The following might be a logical plan:
- We solve the basic mystery of what causes gravitation, something we don't understand. We know that gravitation is proportional to density of matter, but as it is easy to imagine a universe with no gravitation, we don't really understand why gravitation exists.
- We solve the mystery of why gravity is a trillion trillion trillion times weaker than all of the three other fundamental forces of the universe.
- We solve the basic problem of the nature of the collapse of the wave function, something which is still furiously debated by quantum mechanics theorists.
- We solve the incredibly perplexing problem of quantum entanglement, and how this spooky mysterious “action at a distance” can be occurring.
- We solve the mysterious “observer effect” in quantum mechanics, the bizarre fact that matter can behave very differently depending only on the way we observe matter.
- We clarify the mysterious “double slit” experiment, which suggests that both electrons and energy photons can switch back and forth between wave behavior and particle behavior.
- Then, after gaining a vastly clearer understanding of both quantum mechanics and gravitation, we attempt to create a single theory uniting both of them.
But some of our physicists have jumped straight to item 7 in this list before understanding the first six. This seems to make no sense. How can you unite quantum mechanics and gravitation into a single theory, when there are so many unsolved mysteries involved in both of them?
As physicist Carlo Rovelli recently said about quantum mechanics and general relativity (the prevailing theory of gravitation), "When you try to put the two theories together, they appear to result in all sorts of contradictions and paradoxes."
Quantum gravity is a nice little niche for some physicists. If you are a quantum gravity theorist, you can spend your year working on some theory that no one will expect to work, piling on one far-out speculation after another. If anyone complains about a lack of verification or predictions, you can say: come on, this is quantum gravity, what do you expect? I'm reminded of that Broadway song with the lyric: nice work if you can get it.
Perhaps the main type of quantum gravity theory is what is called loop quantum gravity theory. Such a theory is based on the idea that time is quantized. You can get kind of an idea of quantized time by imagining that each second is a stack of time-slices, and that there are a limited number of these time-slices in each second.

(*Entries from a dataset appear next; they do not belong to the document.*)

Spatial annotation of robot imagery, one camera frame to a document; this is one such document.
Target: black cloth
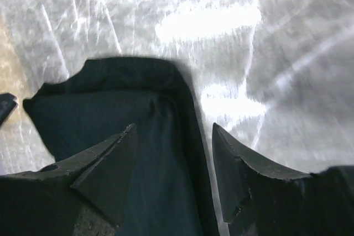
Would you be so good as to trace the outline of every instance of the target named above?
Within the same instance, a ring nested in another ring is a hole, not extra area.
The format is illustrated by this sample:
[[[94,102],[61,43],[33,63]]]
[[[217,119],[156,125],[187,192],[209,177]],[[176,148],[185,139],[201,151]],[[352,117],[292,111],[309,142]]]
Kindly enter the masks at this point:
[[[87,60],[23,106],[56,161],[137,125],[139,152],[116,235],[219,234],[192,95],[173,63]]]

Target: brown stain
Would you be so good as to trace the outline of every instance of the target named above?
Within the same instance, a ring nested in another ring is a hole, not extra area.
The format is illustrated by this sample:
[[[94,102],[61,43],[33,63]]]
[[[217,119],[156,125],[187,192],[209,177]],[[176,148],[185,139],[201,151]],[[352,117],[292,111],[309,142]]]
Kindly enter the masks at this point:
[[[5,125],[21,121],[26,115],[22,100],[30,96],[22,65],[8,37],[5,25],[0,19],[0,93],[10,92],[17,97],[19,106],[9,116]]]

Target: black fabric
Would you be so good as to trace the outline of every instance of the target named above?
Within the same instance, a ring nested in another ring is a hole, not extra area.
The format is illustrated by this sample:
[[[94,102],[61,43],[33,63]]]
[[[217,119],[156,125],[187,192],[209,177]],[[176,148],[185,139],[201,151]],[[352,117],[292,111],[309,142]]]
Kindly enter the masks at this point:
[[[140,146],[117,235],[218,235],[194,103],[172,63],[87,60],[23,106],[56,161],[137,125]]]

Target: gray tabletop
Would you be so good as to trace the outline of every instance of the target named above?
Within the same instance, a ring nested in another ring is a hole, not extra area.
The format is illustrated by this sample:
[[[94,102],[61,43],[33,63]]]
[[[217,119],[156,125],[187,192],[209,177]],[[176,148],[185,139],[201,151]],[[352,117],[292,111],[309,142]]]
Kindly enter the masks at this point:
[[[88,57],[157,56],[195,92],[208,153],[218,122],[297,170],[354,163],[354,0],[0,4],[0,88],[19,102]],[[53,162],[21,107],[0,130],[0,159],[6,173]]]

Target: scratched metal surface
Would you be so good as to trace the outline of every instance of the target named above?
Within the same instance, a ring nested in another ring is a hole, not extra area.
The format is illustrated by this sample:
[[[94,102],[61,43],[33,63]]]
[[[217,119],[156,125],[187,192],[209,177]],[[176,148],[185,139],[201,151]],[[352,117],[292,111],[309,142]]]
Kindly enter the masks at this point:
[[[209,151],[218,122],[246,145],[301,171],[354,162],[354,0],[0,4],[3,42],[12,47],[2,49],[13,56],[3,53],[3,72],[12,74],[0,84],[18,91],[19,100],[43,82],[77,73],[88,57],[165,57],[192,74]],[[21,108],[16,112],[0,134],[4,171],[51,163],[28,117]]]

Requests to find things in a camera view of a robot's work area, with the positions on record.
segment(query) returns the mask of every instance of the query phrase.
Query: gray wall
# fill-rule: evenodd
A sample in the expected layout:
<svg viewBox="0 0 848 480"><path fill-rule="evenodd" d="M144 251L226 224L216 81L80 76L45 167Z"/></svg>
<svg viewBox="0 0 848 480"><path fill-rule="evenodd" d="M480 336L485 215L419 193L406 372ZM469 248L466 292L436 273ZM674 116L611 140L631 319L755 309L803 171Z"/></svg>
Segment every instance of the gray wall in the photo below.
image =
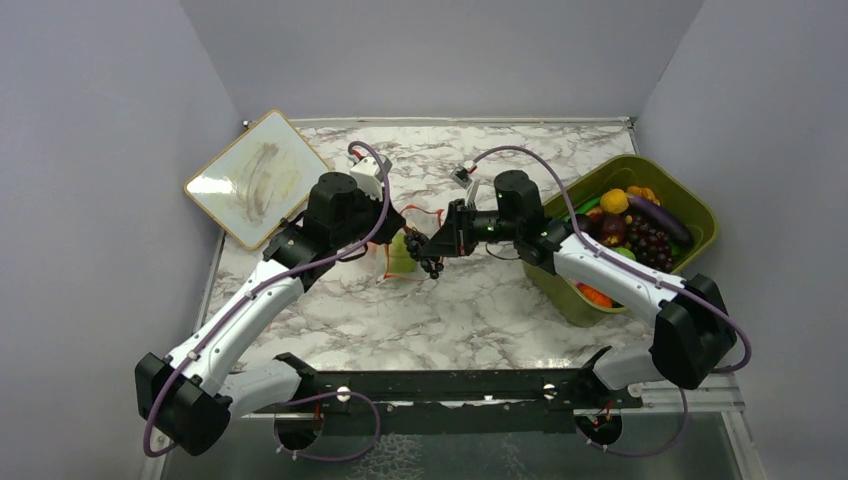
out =
<svg viewBox="0 0 848 480"><path fill-rule="evenodd" d="M848 3L707 0L637 122L715 209L713 274L754 341L739 374L772 478L845 478Z"/></svg>
<svg viewBox="0 0 848 480"><path fill-rule="evenodd" d="M181 0L239 112L635 115L702 0Z"/></svg>
<svg viewBox="0 0 848 480"><path fill-rule="evenodd" d="M135 478L135 362L217 235L182 182L239 117L176 0L6 0L0 65L0 478Z"/></svg>

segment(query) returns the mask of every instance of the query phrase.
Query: bunch of grapes
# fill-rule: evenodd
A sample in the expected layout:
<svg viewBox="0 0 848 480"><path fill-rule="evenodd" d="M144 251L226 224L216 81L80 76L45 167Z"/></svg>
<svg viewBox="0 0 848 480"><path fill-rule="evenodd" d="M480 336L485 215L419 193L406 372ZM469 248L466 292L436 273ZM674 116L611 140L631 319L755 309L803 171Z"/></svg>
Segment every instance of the bunch of grapes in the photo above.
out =
<svg viewBox="0 0 848 480"><path fill-rule="evenodd" d="M409 252L409 257L418 262L425 272L430 274L430 278L436 280L439 274L445 269L445 265L440 258L421 257L421 247L427 243L427 235L418 230L411 230L403 236L403 243L406 245L406 251Z"/></svg>
<svg viewBox="0 0 848 480"><path fill-rule="evenodd" d="M627 215L625 222L628 222L628 248L636 255L636 261L665 273L671 272L674 258L668 233L654 227L639 214Z"/></svg>

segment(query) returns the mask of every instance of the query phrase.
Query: gray floor
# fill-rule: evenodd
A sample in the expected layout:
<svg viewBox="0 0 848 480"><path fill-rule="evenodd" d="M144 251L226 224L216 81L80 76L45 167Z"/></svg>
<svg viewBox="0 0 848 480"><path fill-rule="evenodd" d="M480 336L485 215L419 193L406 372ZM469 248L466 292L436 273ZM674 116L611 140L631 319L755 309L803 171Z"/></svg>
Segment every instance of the gray floor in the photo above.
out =
<svg viewBox="0 0 848 480"><path fill-rule="evenodd" d="M621 449L646 450L665 443L680 424L679 414L625 417ZM319 438L310 452L343 455L366 439ZM270 419L240 419L205 454L177 449L163 479L738 479L721 414L694 414L683 441L666 454L646 459L606 455L577 435L513 433L486 435L388 436L366 457L344 464L292 461L277 455Z"/></svg>

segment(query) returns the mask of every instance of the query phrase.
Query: plastic container
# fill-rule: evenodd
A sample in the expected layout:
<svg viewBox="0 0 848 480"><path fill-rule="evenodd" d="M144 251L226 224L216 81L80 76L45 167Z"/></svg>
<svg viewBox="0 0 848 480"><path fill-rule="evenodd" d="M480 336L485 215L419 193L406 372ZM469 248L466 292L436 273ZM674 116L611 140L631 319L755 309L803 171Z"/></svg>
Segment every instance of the plastic container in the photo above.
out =
<svg viewBox="0 0 848 480"><path fill-rule="evenodd" d="M715 241L718 225L710 208L668 172L645 157L619 155L611 158L571 184L568 195L576 208L610 189L624 190L631 185L653 190L663 208L683 222L695 238L695 244L676 259L672 273L680 272ZM545 204L545 213L551 217L568 214L562 195L558 194ZM591 327L607 315L627 311L626 308L599 307L583 296L571 281L550 275L527 263L524 263L524 273L551 299L569 323L579 327Z"/></svg>

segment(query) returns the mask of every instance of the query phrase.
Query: marble tabletop
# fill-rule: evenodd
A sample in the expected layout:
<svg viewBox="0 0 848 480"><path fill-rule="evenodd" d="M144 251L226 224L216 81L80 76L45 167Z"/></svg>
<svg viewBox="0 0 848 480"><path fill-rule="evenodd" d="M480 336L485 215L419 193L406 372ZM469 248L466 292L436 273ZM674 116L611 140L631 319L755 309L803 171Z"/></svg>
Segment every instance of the marble tabletop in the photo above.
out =
<svg viewBox="0 0 848 480"><path fill-rule="evenodd" d="M454 166L485 149L520 145L549 160L566 184L609 158L633 153L621 125L523 124L305 127L303 135L338 171L346 148L362 140L388 156L392 201L401 208L444 208L465 192L449 178ZM495 175L522 169L542 198L553 179L529 157L502 153L480 163L480 208L494 208ZM497 253L501 247L493 247ZM503 247L503 256L514 254ZM242 285L262 256L225 238L209 301L216 312ZM611 316L592 328L569 324L524 276L520 261L491 257L483 248L448 259L438 280L376 281L368 257L337 264L281 312L236 365L250 369L292 352L316 369L492 369L579 366L605 345L650 338L644 323Z"/></svg>

I think this idea is misguided. The idea of quantized time reinforces the assumption of a strict segregation between this instant and the next instant. But rather than thinking in such a way, we should perhaps be moving in the opposite direction. Although it may shock our expectations, experiments on precognition suggest that there may well rarely be some kind of partial intermingling or information exchange between the future and the present. The same thing is suggested by many human experiences very well described in the book The Science of Premonitions by Larry Dossey MD. A particularly striking example is given on page 41 of the book. On May 2, 1812 an Englishman named John Williams had a dream of the assassination of the British prime minister Spencer Perceval. Williams had the dream three times on the same night, and the dream included very specific details. Nine days later Perceval was assassinated. As Dossey puts it, “The details of the assassination were identical to those of the dream, including the colors of the clothing, the buttons on the assassin's jacket, and the location of the bloodstain on Perceval's white waistcoast.” (See here for another author's discussion of this incident.)
I have a series of posts discussing similar cases:
When Dreams or Visions Foretell a Death
More Dreams or Visions That Seemed to Foretell a Death
Still More Dreams or Visions That Seemed to Foretell a Death
Still More Dreams, Visions or Voices That Seemed to Foretell a Death
Some More Dreams or Visions That Seemed to Foretell a Death or Disaster
When the Future Whispers to the Present
When Dreams or Premonitions Seem to Act Prophetically
It is hard enough to explain such experiments and experiences with our normal assumptions about time, and it seems even harder to explain them under some assumption of quantized time. If physicists wish to create some exotic new theory of time, they would do better to create one that can help explain experiments on precognition and human experiences of premonitions that came true. Rather than imagining a rigid “one-way street” leading between the past and the future, such a theory might allow for the possibility of a limited degree of mingling or communication between the past and the future, possibly in both directions. Such a theory might describe a separation between the past and the future that is more fuzzy and blurred than we normally imagine.
But such a theory may be a long way off. And quantum gravity may be centuries away from being ready for prime time.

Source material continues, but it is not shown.